We Need a Lean Farm Bill

The way the United States feeds its citizens is out of whack because the farm bill distorts the free-market system. In my mind, that means the farm bill interferes with the application of lean principles because it encourages farmers to grow specific crops that are not necessarily what customers would consider to be of value.

            An excellent essay on this topic by journalist Michael Pollan appears in the April 22 issue of The New York Times Magazine. (You need to register on their site to read the article; registration is free.) Pollan notes that the farm bill encourages production – actually, overproduction – of corn, soybeans, wheat, rice and cotton. He writes:


            That’s because the current farm bill helps commodity farmers by cutting them a check based on how many bushels they can grow, rather than, say, by supporting prices and limiting production, as farm bills once did. The result? A food system awash in added sugars (derived from corn) and added fats (derived mainly from soy), as well as dirt-cheap meat and milk (derived from both). By comparison, the farm bill does almost nothing to support farmers growing fresh produce. A result of these policy choices is on stark display in your supermarket, where the real price of fruits and vegetables between 1985 and 2000 increased by nearly 40 percent while the real price of soft drinks (a k a liquid corn) declined by 23 percent. The reason the least healthful calories  in the supermarket are the cheapest is that those are the ones the farm bill encourages farmers to grow.
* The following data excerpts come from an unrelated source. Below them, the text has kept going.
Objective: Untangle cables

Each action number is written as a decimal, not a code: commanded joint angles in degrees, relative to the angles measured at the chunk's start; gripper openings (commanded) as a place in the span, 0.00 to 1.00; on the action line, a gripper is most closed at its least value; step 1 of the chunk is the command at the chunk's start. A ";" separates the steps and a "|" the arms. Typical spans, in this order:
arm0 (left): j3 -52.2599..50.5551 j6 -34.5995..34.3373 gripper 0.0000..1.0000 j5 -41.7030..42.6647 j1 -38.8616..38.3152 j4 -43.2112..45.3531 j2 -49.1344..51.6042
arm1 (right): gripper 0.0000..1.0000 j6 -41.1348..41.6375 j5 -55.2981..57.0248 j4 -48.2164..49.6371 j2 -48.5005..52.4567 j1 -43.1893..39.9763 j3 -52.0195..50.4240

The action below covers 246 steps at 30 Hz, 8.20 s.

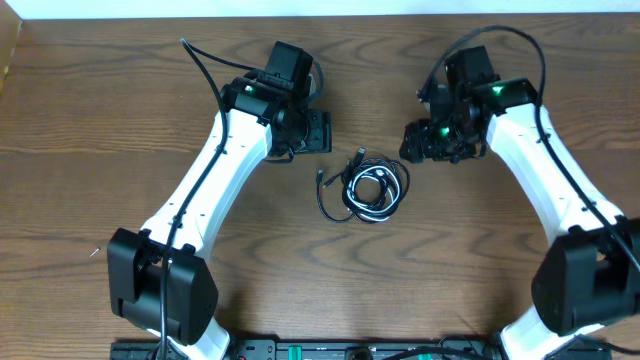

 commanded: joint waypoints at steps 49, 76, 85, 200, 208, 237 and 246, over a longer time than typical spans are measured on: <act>-0.24 -6.47 0.51 -2.91 -21.57 17.46 16.02 | 0.49 2.47 -6.25 4.66 5.75 -22.05 1.05; -0.24 -11.19 0.41 -7.67 -24.63 17.94 22.34 | 0.53 2.45 -5.25 4.44 5.75 -21.88 1.01; 0.00 -11.13 0.14 -7.65 -24.26 17.14 20.94 | 0.55 1.92 -5.22 4.57 5.75 -21.51 1.01; 1.53 -20.46 0.08 13.38 12.37 37.55 -29.03 | 0.35 13.88 -5.20 15.58 20.92 5.01 0.96; 1.92 -21.68 0.08 13.11 19.47 44.09 -33.90 | 0.35 13.90 -3.17 14.14 20.92 3.54 0.96; 2.95 1.33 0.16 11.45 19.41 3.06 -17.03 | 0.47 -2.91 -7.80 4.46 -2.40 -4.48 1.09; 2.95 4.02 0.72 11.45 14.75 -0.72 -9.77 | 0.59 -2.60 -7.89 4.35 -1.68 -4.02 1.07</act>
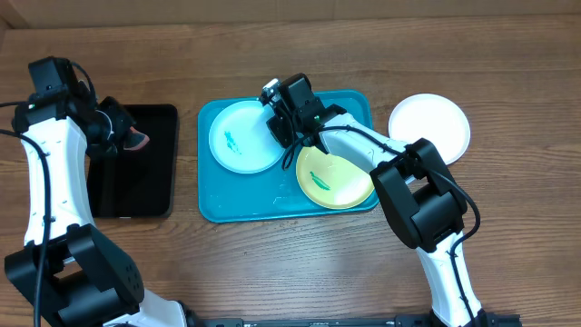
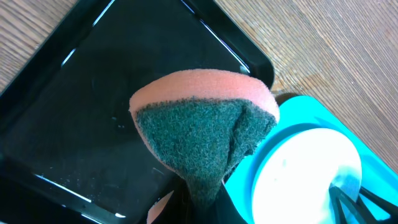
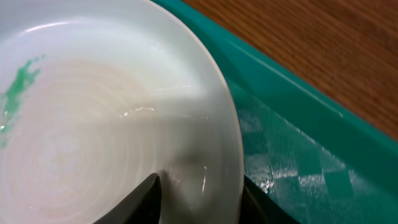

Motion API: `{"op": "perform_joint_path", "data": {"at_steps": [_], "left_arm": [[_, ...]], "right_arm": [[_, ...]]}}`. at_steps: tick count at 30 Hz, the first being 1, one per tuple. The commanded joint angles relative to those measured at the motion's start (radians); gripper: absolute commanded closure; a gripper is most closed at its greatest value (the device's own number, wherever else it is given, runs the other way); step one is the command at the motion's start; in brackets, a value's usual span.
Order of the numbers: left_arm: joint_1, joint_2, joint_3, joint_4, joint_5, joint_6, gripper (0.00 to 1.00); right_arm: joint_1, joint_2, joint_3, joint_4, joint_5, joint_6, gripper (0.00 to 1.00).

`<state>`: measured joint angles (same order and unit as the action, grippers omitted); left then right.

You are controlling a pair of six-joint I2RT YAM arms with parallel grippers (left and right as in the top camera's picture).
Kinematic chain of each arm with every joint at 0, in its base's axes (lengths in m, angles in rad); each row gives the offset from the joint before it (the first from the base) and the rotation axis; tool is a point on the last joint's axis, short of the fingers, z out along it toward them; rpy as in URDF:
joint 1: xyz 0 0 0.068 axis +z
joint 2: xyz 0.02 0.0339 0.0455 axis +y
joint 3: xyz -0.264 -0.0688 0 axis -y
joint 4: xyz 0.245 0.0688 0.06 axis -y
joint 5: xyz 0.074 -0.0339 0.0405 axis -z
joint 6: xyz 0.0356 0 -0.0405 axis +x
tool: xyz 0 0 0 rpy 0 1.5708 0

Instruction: Clean dirty plates on tray and stack at the side

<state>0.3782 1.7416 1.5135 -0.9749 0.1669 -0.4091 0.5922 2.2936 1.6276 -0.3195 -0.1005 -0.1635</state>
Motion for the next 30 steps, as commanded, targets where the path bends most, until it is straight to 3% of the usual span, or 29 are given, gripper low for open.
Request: {"op": "perform_joint_path", "data": {"at_steps": [1,8,14,20,30], "left_arm": [[-0.017,0.003,-0.002,0.005,0.017,0.028,0.95],[-0.021,0.003,-0.002,0.007,0.016,0.030,0.96],[-0.021,0.003,-0.002,0.008,0.016,0.043,0.96],[-0.021,0.003,-0.002,0.008,0.018,0.047,0.96],[-0.055,0.003,-0.002,0.008,0.018,0.073,0.96]], "right_arm": [[0.021,-0.037,0.005,-0.056,-0.006,-0.001,0.64],[0.074,-0.154,0.005,-0.185,0.044,-0.001,0.65],[0.076,-0.153,0.004,-0.155,0.071,-0.029,0.54],[0.071,-0.130,0.004,-0.066,0.087,-0.026,0.53],[0.039,-0.029,0.003,-0.126,0.129,0.164,0.53]]}}
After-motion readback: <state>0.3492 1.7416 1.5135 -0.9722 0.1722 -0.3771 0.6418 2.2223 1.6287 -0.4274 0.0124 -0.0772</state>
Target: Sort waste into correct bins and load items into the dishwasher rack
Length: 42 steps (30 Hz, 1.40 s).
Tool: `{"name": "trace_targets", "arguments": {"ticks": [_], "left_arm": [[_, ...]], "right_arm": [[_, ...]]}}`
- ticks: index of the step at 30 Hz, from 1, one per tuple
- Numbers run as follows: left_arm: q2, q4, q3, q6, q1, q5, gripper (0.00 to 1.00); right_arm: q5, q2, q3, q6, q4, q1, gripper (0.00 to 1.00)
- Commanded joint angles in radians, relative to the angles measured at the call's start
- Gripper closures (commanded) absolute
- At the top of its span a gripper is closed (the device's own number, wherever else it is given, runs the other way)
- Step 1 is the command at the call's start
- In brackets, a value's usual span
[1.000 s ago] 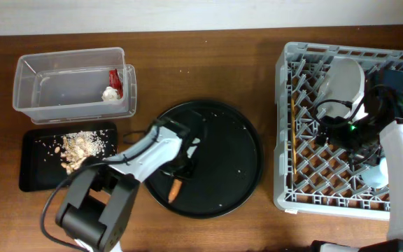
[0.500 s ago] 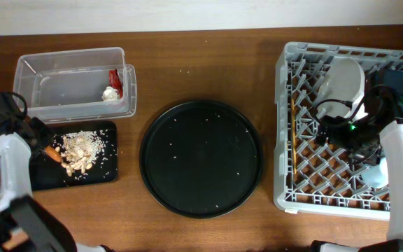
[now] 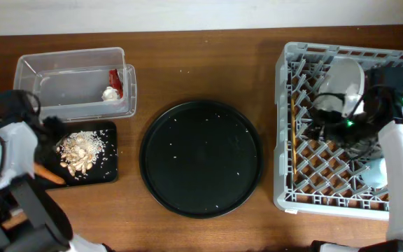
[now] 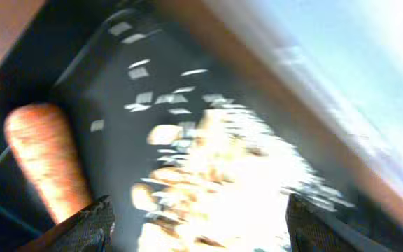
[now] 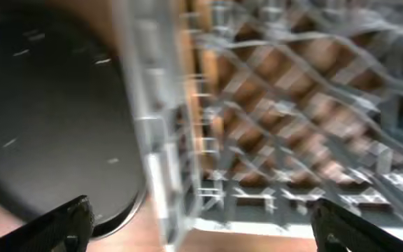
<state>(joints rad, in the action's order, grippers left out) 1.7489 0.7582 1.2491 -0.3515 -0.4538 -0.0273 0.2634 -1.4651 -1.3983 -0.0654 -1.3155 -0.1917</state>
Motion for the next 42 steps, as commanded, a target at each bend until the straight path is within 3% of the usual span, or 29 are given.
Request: {"name": "trace_targets", "arguments": {"ticks": [1,2,4,7,10,14,17,19,30,32,36,42], "left_arm": [[-0.143,-0.018,0.031,0.214,0.191,0.121,0.14],[-0.148,0.001,0.031,0.282,0.270,0.121,0.05],[-0.145,0.179,0.031,0.304,0.403,0.113,0.01],[-0.145,0.470,0.031,0.303,0.420,0.117,0.01],[-0.165,0.566,0.020,0.299,0.421,0.119,0.01],[-0.590,0.377,-0.192,0.300,0.421,0.129,0.01],[-0.971,0.281,-0.285,0.299,0.421,0.129,0.01],[-1.107,0.263,-0.303,0.299,0.421,0.129,0.01],[-1.115,0.230,-0.303,0.300,0.421,0.129,0.01],[-1.115,0.230,-0.303,0.300,0.421,0.129,0.01],[-1.115,0.230,-0.303,0.300,0.421,0.129,0.01],[-1.115,0.230,-0.303,0.300,0.421,0.129,0.01]], "right_arm": [[0.185,0.000,0.006,0.111,0.103,0.150,0.02],[0.139,-0.001,0.006,0.110,0.156,0.222,0.02],[-0.024,-0.013,0.006,0.026,0.170,0.300,0.02],[-0.043,-0.016,0.006,0.024,0.068,0.301,0.02],[-0.056,0.002,0.008,0.024,0.024,0.301,0.02],[-0.145,0.281,0.103,-0.030,0.127,0.303,0.01],[-0.206,0.679,0.386,-0.030,0.281,0.303,0.02],[-0.278,0.872,0.453,-0.029,0.233,0.303,0.02],[-0.276,0.979,0.463,-0.029,0.186,0.303,0.02],[-0.275,1.117,0.579,-0.018,0.283,0.274,0.02],[-0.233,1.461,0.990,-0.021,0.739,0.202,0.02],[-0.257,1.462,1.342,-0.018,1.349,0.137,0.02]]}}
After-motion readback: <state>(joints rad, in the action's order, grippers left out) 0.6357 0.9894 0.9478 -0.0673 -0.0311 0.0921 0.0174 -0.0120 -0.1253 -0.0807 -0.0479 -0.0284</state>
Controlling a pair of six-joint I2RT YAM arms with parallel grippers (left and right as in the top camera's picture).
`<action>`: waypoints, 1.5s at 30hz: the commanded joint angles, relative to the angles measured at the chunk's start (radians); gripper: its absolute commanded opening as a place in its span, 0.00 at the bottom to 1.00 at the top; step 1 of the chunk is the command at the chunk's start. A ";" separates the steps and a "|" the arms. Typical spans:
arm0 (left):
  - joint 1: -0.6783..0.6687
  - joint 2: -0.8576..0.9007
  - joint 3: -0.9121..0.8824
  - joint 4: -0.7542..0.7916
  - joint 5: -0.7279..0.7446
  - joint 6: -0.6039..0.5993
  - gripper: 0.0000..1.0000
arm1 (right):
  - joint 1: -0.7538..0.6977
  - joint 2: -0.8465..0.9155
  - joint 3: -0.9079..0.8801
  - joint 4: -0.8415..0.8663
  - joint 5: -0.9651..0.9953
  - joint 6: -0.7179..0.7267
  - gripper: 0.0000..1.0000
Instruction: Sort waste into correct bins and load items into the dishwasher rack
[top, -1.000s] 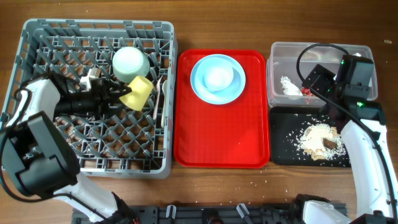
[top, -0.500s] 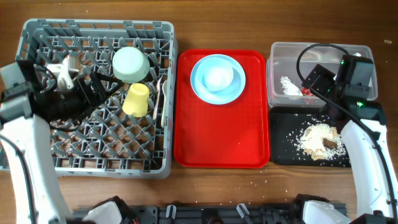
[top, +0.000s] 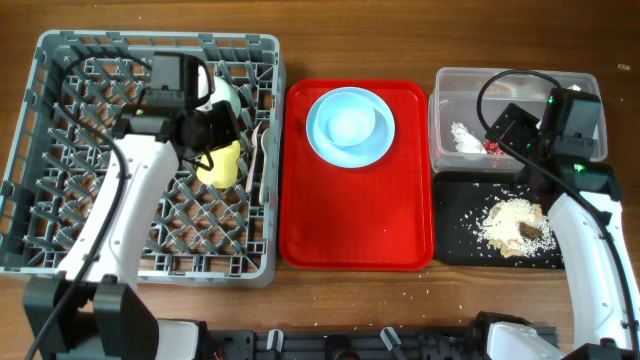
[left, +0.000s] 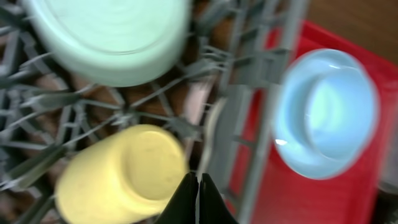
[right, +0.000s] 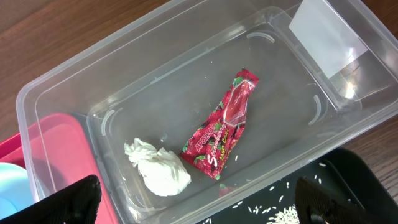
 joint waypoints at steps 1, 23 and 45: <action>-0.002 0.043 0.004 -0.014 -0.144 -0.057 0.04 | -0.003 0.003 0.019 0.000 -0.008 -0.011 1.00; -0.002 -0.209 0.008 -0.194 -0.126 -0.107 0.05 | -0.003 0.003 0.019 -0.001 -0.009 -0.010 1.00; -0.312 0.076 -0.084 -0.121 -0.094 -0.103 0.04 | -0.003 0.003 0.019 0.000 -0.009 -0.010 1.00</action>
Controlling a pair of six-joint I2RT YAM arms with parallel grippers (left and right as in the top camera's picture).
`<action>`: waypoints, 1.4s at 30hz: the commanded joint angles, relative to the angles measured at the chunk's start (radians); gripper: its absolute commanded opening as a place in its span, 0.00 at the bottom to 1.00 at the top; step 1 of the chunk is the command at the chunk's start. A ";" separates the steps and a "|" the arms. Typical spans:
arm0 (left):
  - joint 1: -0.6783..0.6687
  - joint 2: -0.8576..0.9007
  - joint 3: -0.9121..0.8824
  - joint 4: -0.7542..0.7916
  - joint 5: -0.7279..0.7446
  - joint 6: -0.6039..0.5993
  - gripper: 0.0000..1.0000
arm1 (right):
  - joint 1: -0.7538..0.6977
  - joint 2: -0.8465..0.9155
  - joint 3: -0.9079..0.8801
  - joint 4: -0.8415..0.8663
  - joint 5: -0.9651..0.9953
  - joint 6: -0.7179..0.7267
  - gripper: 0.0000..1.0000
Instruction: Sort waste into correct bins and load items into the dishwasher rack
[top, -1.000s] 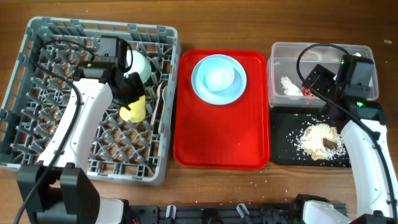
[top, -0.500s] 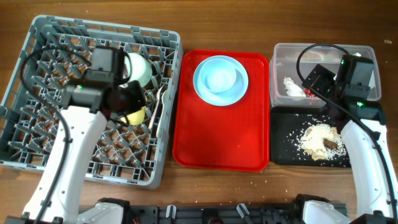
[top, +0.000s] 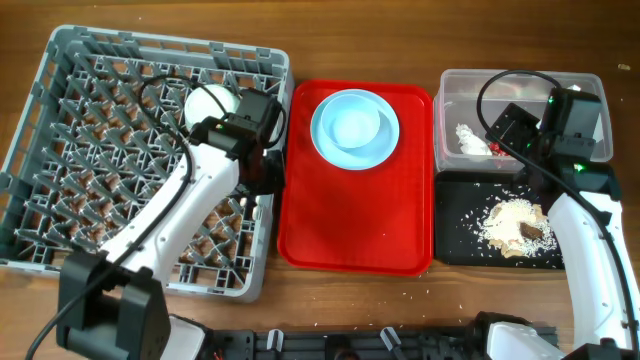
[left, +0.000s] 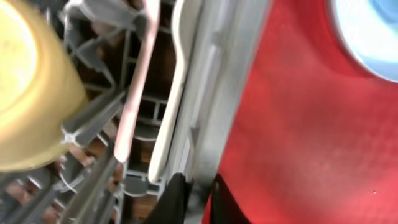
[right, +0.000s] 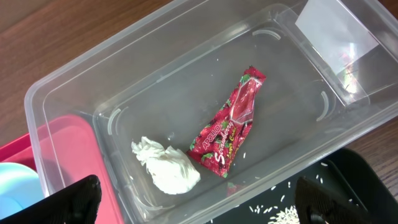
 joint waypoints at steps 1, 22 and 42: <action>-0.011 0.032 -0.009 0.071 0.018 -0.024 0.04 | -0.003 0.003 0.019 0.000 -0.009 -0.011 1.00; -0.057 0.037 -0.103 0.058 0.022 0.030 0.04 | -0.003 0.003 0.019 0.000 -0.009 -0.011 1.00; -0.029 -0.084 0.093 0.029 -0.236 0.026 0.71 | -0.003 0.003 0.019 0.000 -0.009 -0.010 1.00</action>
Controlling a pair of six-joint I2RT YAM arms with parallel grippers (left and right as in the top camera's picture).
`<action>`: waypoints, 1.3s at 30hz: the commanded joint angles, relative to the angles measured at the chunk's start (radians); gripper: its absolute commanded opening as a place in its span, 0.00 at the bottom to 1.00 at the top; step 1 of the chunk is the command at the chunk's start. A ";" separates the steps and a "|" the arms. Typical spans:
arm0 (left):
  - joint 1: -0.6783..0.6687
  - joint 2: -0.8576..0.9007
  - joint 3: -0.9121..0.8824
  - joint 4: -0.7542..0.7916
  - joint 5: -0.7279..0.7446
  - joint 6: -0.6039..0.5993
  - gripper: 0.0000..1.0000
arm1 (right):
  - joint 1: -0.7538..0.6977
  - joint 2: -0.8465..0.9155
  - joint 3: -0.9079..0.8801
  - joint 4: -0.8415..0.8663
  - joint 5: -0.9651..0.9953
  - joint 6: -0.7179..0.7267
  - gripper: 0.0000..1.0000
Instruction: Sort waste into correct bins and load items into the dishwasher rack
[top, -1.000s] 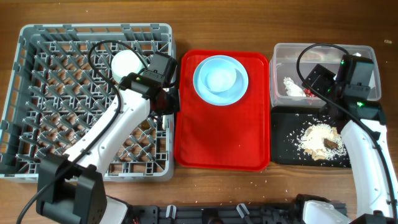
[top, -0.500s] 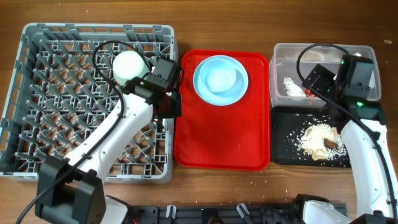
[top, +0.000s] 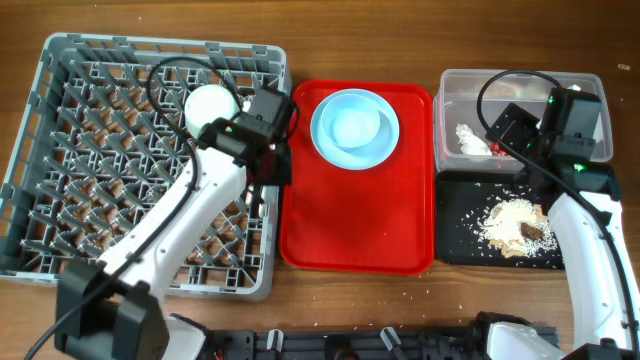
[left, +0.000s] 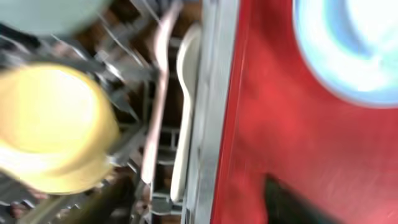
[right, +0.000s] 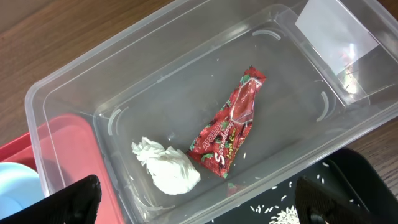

            I don’t agree that a farm bill ought to support prices or limit production, as Pollan implies. In fact, I question whether we should have the government playing any role in determining what should be sold in a free market, or how it should be priced. But if we are going to have a farm bill, it ought to support public goals of good nutrition and good health. Instead, we have a bill that contributes to obesity.

            Pollan also contends that the farm bill distorts the federal school-lunch program by encouraging schools to serve too many calories. And he says it has a global impact, affecting the price of corn in Mexico and the price of cotton in Nigeria, for example, as well as employment of farmers in both of those countries. He argues that this is a contributing factor to illegal immigration of Mexicans to the U.S.; he quotes the Mexican government as saying cheap U.S. corn has thrown two million Mexican farmers out of work since the mid-90s.

            Why aren’t people up in arms about this? Pollan explains:


            Because most of us assume that, true to its name, the farm bill is about “farming,” an increasingly quaint activity that involves no one we know and in which few of us think we have a stake. This leaves our own representatives free to ignore the farm bill, to treat it as a parochial piece of legislation affecting a handful of their Midwestern colleagues.


            However, he sees seeds of change, arguing that “a grass-roots social movement is gathering around food issues today.” A solution won’t be easy, but the first step, he says, “is recognition that the ‘farm bill’ is a misnomer; in truth, it is a food bill and so needs to be rewritten with the interest of eaters placed first.”


            Providing what the customer wants – and changing what you provide when the customer’s desires change – is a fundamental lean principle. The food industry has shown it can be responsive to customers. (The sudden growth in low-carb offerings a few years back is one example.) We need the farming industry to be just as responsive, and that means we need a major revision of the farm bill.